### DIRECTIONS FOR THIS TASK
Reproduce the entries below exactly, but only from the line containing "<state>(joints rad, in" to the line containing "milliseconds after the", inclusive.

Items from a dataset
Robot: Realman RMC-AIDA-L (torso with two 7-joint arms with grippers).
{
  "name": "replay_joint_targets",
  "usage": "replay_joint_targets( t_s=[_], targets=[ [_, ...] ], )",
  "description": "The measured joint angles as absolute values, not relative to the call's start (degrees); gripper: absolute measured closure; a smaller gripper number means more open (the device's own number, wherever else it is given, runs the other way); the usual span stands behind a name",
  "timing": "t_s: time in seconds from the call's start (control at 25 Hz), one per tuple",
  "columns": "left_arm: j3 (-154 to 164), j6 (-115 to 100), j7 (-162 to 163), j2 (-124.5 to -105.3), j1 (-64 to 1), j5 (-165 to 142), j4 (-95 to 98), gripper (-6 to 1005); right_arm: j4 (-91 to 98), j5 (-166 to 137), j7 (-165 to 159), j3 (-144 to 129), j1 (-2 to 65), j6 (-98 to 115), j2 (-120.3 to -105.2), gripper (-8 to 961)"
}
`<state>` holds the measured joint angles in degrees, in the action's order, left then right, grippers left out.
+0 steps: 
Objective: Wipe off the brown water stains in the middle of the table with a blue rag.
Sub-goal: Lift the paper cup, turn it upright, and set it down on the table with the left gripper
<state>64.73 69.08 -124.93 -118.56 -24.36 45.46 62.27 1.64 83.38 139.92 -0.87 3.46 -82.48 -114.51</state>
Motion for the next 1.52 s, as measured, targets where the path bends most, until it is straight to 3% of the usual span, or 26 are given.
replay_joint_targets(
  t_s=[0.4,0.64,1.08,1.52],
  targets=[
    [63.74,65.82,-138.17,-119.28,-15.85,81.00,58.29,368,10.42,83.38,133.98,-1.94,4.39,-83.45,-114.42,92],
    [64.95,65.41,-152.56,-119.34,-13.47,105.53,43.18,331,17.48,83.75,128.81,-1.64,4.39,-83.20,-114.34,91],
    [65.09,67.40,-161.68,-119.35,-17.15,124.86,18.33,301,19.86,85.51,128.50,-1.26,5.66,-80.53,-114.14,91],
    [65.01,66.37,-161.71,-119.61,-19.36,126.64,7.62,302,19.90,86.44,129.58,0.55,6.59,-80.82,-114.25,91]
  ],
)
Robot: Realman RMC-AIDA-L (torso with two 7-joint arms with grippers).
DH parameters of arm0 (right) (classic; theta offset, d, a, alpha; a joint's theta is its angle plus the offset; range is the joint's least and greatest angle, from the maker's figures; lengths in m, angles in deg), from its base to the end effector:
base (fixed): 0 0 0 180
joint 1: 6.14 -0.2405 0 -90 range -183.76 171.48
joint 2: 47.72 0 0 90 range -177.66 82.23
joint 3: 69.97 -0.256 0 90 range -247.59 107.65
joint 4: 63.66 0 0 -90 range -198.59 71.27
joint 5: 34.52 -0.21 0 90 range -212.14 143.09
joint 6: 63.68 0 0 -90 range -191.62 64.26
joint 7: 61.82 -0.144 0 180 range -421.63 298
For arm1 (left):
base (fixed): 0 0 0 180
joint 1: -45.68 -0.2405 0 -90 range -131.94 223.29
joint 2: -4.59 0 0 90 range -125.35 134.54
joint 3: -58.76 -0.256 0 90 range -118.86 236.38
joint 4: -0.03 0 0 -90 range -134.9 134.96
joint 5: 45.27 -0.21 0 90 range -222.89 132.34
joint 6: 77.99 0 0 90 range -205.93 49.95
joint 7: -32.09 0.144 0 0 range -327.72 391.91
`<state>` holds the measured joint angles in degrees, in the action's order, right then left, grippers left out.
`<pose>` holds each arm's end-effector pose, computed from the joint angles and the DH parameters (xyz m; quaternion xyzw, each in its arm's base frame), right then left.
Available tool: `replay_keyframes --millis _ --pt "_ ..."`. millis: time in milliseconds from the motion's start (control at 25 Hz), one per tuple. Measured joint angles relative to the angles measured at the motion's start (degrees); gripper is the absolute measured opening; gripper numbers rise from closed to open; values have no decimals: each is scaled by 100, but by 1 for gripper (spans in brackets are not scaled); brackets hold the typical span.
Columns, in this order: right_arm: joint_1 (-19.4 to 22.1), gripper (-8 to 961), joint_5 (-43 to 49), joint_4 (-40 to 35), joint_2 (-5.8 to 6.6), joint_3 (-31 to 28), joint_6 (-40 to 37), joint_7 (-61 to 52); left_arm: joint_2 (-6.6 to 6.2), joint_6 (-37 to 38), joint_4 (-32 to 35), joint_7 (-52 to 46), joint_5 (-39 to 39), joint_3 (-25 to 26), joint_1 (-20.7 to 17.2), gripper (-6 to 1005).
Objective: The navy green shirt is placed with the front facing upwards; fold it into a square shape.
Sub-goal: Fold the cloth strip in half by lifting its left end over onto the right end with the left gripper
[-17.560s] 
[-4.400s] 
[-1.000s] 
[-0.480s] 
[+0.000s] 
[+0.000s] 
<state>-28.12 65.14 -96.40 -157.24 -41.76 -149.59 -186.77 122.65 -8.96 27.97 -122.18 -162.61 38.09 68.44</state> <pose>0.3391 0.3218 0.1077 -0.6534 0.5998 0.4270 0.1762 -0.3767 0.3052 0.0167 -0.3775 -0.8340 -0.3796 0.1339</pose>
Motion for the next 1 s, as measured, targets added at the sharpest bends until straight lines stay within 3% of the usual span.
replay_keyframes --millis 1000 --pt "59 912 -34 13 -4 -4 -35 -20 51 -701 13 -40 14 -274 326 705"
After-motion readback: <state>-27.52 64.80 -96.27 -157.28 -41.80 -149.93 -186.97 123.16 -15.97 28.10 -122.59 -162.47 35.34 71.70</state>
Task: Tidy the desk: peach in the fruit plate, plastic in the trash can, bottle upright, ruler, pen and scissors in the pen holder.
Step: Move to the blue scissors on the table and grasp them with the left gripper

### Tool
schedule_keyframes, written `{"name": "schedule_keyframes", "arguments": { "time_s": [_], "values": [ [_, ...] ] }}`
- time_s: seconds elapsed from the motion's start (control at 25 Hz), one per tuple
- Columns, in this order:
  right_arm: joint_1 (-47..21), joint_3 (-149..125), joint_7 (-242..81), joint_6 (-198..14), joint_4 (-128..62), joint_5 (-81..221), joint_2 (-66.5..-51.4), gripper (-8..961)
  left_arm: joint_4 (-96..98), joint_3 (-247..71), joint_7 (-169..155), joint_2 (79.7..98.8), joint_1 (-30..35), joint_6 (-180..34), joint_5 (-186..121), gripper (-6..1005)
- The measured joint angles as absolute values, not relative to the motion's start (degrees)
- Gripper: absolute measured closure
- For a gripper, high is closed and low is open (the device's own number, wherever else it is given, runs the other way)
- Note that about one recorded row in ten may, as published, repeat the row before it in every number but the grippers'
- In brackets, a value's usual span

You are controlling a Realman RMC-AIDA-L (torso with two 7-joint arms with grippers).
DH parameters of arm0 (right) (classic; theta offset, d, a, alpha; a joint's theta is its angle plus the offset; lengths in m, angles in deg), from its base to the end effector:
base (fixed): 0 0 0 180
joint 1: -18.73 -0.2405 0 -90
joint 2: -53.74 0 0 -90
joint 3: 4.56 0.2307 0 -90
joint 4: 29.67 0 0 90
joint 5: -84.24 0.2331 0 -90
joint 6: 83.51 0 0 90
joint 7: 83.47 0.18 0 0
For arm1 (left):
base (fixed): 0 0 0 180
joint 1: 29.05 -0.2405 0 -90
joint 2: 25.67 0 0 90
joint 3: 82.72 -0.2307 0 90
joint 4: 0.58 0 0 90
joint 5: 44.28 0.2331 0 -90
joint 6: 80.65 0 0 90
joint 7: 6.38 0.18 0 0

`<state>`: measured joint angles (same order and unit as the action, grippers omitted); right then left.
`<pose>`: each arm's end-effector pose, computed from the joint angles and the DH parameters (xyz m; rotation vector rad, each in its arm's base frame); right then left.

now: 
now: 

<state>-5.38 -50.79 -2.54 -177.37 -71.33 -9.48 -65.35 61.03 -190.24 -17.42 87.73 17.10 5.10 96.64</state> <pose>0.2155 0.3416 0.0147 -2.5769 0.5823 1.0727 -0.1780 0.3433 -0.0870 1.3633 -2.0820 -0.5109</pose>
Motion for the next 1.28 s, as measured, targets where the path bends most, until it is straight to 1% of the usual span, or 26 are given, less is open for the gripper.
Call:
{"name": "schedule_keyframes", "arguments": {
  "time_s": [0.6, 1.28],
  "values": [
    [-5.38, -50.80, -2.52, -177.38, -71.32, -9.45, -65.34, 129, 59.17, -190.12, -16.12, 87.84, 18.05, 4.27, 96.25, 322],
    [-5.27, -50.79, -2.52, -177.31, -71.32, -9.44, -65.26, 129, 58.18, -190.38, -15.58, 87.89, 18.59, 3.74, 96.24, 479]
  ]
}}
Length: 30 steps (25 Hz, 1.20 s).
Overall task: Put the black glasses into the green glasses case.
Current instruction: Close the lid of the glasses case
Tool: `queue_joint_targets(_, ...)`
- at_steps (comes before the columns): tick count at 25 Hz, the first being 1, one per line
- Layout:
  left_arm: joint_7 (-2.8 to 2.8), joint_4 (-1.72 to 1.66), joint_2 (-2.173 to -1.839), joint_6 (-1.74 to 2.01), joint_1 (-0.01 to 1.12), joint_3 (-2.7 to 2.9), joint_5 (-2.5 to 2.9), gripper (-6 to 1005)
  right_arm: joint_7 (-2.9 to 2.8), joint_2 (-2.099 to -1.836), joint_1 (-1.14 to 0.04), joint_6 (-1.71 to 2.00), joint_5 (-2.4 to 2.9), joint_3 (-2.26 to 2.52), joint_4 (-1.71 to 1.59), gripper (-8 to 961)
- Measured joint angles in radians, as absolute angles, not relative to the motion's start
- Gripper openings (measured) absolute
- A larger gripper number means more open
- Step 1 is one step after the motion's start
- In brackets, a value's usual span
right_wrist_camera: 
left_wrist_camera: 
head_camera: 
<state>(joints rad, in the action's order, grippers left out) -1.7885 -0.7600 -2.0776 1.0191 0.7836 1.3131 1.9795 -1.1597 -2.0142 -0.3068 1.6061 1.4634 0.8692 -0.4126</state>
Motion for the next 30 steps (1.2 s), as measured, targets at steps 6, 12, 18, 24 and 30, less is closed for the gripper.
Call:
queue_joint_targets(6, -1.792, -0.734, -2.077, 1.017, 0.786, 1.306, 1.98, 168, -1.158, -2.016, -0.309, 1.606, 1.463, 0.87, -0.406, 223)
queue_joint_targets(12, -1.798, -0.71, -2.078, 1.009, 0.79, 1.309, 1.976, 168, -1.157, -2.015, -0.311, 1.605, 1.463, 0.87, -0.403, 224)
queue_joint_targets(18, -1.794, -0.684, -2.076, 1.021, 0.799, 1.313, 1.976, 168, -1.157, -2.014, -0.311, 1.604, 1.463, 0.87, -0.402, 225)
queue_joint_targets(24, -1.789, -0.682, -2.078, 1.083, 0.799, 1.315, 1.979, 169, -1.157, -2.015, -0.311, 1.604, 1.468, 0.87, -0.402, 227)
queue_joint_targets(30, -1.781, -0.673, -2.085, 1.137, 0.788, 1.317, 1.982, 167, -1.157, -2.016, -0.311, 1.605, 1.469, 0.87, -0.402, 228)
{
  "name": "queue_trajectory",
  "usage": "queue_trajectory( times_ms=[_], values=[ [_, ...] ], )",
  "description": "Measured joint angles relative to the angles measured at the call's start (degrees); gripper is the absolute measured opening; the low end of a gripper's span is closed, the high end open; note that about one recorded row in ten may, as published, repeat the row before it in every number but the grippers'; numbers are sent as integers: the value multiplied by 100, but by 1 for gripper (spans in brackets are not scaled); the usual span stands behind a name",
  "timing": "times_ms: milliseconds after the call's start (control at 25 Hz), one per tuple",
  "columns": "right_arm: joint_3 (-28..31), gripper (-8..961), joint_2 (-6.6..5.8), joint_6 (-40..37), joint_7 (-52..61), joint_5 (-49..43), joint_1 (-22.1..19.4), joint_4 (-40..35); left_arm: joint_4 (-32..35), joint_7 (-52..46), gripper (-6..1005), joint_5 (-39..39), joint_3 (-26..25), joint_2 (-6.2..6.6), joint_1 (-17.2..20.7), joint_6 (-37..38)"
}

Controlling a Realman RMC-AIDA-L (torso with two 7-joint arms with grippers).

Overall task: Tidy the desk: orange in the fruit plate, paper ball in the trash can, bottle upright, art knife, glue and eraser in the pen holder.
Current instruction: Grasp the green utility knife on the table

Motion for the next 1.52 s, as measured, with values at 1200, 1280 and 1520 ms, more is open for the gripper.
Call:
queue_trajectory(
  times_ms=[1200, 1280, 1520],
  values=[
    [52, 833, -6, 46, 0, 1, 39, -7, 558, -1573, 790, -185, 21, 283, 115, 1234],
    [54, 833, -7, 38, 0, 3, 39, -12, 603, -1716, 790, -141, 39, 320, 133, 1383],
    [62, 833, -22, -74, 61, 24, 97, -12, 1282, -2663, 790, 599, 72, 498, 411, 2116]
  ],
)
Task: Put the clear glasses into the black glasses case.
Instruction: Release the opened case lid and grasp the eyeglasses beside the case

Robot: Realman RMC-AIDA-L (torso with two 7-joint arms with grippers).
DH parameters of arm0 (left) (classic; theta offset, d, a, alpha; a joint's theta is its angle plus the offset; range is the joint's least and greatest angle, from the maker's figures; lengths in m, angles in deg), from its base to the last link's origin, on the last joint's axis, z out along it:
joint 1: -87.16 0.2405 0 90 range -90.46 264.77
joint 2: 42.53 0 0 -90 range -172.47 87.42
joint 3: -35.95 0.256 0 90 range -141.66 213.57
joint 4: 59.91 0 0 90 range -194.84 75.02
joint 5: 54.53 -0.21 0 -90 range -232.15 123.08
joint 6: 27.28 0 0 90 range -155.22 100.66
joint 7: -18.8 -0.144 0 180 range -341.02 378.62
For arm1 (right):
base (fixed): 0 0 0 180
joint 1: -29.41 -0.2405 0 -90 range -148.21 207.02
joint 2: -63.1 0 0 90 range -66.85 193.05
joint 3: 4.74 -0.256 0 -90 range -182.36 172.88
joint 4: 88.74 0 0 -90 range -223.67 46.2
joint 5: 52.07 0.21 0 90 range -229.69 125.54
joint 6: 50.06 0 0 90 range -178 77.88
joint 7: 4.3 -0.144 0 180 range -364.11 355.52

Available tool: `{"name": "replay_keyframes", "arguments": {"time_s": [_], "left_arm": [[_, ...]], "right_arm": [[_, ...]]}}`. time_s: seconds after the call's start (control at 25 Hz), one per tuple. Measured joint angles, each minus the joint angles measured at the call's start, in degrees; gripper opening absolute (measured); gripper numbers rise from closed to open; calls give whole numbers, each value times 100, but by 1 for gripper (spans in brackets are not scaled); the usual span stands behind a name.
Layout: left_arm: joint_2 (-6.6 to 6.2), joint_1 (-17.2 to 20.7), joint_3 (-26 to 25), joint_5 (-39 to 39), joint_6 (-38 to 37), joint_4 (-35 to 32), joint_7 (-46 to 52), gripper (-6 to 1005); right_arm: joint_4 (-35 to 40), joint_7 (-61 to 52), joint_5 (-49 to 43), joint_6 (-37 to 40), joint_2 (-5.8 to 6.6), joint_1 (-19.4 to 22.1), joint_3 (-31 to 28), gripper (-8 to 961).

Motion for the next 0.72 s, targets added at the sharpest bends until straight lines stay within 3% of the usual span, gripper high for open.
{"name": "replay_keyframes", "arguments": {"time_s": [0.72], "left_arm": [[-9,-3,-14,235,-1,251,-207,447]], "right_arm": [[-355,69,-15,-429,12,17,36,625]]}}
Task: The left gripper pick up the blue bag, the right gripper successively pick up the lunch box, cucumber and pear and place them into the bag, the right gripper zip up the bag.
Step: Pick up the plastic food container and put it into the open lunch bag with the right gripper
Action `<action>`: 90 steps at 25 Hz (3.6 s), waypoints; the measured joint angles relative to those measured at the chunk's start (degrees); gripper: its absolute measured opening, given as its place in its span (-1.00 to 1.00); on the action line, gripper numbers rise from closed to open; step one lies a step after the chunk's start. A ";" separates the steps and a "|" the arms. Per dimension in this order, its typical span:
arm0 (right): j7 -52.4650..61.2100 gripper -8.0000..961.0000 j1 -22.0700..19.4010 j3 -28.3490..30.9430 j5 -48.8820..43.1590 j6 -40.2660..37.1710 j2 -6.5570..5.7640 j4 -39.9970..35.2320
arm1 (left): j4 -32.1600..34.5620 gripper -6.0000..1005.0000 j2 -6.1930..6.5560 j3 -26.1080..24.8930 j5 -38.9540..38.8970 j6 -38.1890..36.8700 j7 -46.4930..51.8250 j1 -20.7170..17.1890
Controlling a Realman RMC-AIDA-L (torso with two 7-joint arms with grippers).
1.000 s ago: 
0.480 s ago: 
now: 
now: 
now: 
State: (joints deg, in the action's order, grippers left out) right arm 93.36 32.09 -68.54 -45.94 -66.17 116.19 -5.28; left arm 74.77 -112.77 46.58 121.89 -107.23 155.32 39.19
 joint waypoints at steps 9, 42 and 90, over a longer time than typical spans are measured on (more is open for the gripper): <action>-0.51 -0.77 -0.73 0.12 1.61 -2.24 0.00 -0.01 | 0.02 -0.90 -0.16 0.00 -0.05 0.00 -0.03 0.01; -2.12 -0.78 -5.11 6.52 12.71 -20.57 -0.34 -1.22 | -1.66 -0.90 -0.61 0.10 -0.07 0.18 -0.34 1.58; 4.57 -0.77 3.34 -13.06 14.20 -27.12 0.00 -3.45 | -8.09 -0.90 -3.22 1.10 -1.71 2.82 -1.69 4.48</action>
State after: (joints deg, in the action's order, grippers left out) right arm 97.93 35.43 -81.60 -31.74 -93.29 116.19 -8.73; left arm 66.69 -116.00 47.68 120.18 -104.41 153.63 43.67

### SOLUTION TO THIS EXERCISE
<state>(joints rad, in the action's order, grippers left out) -1.7885 -0.7600 -2.0776 1.0191 0.7836 1.3131 1.9795 -1.1597 -2.0142 -0.3068 1.6061 1.4634 0.8692 -0.4126</state>
Motion for the next 30 steps (1.2 s), as measured, targets at steps 6, 12, 18, 24 and 30, less is closed for the gripper.
Call:
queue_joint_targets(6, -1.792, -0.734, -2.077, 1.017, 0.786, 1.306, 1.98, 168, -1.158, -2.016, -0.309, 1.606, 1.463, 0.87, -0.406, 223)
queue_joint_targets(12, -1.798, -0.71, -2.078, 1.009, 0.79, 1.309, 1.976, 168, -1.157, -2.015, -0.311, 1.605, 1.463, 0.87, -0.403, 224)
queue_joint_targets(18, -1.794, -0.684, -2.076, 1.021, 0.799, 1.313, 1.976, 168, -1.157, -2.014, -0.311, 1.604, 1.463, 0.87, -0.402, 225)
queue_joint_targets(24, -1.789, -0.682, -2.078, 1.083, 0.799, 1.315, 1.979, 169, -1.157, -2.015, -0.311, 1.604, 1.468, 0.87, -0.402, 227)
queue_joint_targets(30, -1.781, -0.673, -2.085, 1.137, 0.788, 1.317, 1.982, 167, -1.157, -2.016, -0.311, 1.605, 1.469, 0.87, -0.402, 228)
{
  "name": "queue_trajectory",
  "usage": "queue_trajectory( times_ms=[_], values=[ [_, ...] ], )",
  "description": "Measured joint angles relative to the angles measured at the call's start (degrees); gripper is the absolute measured opening; the low end of a gripper's span is closed, the high end open; note that about one recorded row in ten may, as published, repeat the row before it in every number but the grippers'; numbers are sent as integers: the value multiplied by 100, but by 1 for gripper (spans in brackets are not scaled); the usual span stands behind a name",
  "timing": "times_ms: milliseconds after the call's start (control at 25 Hz), one per tuple",

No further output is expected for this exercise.